Al-Kuwaiti appeared in many videos released by al-Qaida's media wing, Al-Sahab, and was presented as a religious scholar for the group.

Earlier this year, he replaced Abu Yahya al-Libi, al-Qaida's second in command, who was killed in a U.S. drone strike in North Waziristan in June, the intelligence officials said. Al-Libi was a key religious figure within al-Qaida and also a prominent militant commander.

Al-Kuwaiti appeared to be a less prominent figure and was not part of the U.S. State Department's list of most wanted terrorist suspects, as al-Libi had been.

Covert CIA drone strikes have killed a series of senior al-Qaida and Taliban leaders in Pakistan's tribal region over the past few years. The attacks are controversial because the secret nature of the program makes it difficult to determine how many civilians are being killed.

On Sunday, four drone-launched missiles blew apart a house near Miran Shah, another main town in North Waziristan, killing three suspected militants, intelligence officials said. North Waziristan has become the main hub for al-Qaida and Taliban militants in Pakistan.

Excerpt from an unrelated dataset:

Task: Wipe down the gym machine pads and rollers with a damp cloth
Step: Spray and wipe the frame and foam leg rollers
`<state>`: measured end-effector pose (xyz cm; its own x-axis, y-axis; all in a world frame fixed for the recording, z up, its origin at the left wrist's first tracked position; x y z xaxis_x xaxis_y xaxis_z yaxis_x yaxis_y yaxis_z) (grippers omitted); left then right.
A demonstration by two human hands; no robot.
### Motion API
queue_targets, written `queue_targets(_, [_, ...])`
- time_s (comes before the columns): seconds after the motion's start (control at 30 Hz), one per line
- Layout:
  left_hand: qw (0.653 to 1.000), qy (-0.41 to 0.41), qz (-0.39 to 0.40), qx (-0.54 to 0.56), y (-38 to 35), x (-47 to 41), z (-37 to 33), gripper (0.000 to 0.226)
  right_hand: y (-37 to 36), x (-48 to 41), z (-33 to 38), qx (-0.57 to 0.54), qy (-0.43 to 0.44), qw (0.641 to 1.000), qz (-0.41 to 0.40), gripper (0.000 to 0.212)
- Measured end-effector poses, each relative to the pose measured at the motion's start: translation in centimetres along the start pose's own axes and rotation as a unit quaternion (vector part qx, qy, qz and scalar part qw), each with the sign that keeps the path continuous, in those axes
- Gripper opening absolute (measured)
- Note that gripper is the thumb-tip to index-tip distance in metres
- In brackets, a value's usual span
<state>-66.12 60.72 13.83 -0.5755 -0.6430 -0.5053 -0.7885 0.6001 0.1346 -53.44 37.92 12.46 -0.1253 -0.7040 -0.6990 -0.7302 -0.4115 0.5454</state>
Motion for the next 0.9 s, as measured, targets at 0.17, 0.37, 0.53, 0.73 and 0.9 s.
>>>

Pakistani officials often criticize such strikes as a violation of the country's sovereignty, which has helped make them extremely unpopular in the country. But senior Pakistani officials are known to have cooperated with strikes in the past, and many people believe they still do.

Al-Kuwaiti's wife and daughter were wounded in Thursday's drone attack, according to the intelligence officials. His wife died a day later at a hospital in Miran Shah.

Al-Kuwaiti was buried in Tappi village near Mir Ali on Friday, the officials said.

A Pakistani Taliban commander who frequently visits North Waziristan told the Associated Press by telephone that he met some Arab fighters on Saturday who were "very aggrieved." The Arabs told him they lost a "big leader" in a drone strike, but would not reveal his name or his exact position in al-Qaida.

The Taliban commander spoke on condition of anonymity for fear of revealing his identity to the Pakistani government.

Al-Qaida's central leadership in Pakistan has been dealt a series of sharp blows in the past few years, including the U.S. commando raid that killed Osama bin Laden in the Pakistani town of Abbottabad last year. A significant number of senior al-Qaida leaders have also been killed in U.S. drone attacks in the country.

Many analysts believe the biggest threat now comes from al-Qaida franchises in places like Yemen and Somalia.

____

Mahsud reported from Dera Ismail Khan, Pakistan.

"Choose a job you love and you will not have to work a day in your life" (Confucius)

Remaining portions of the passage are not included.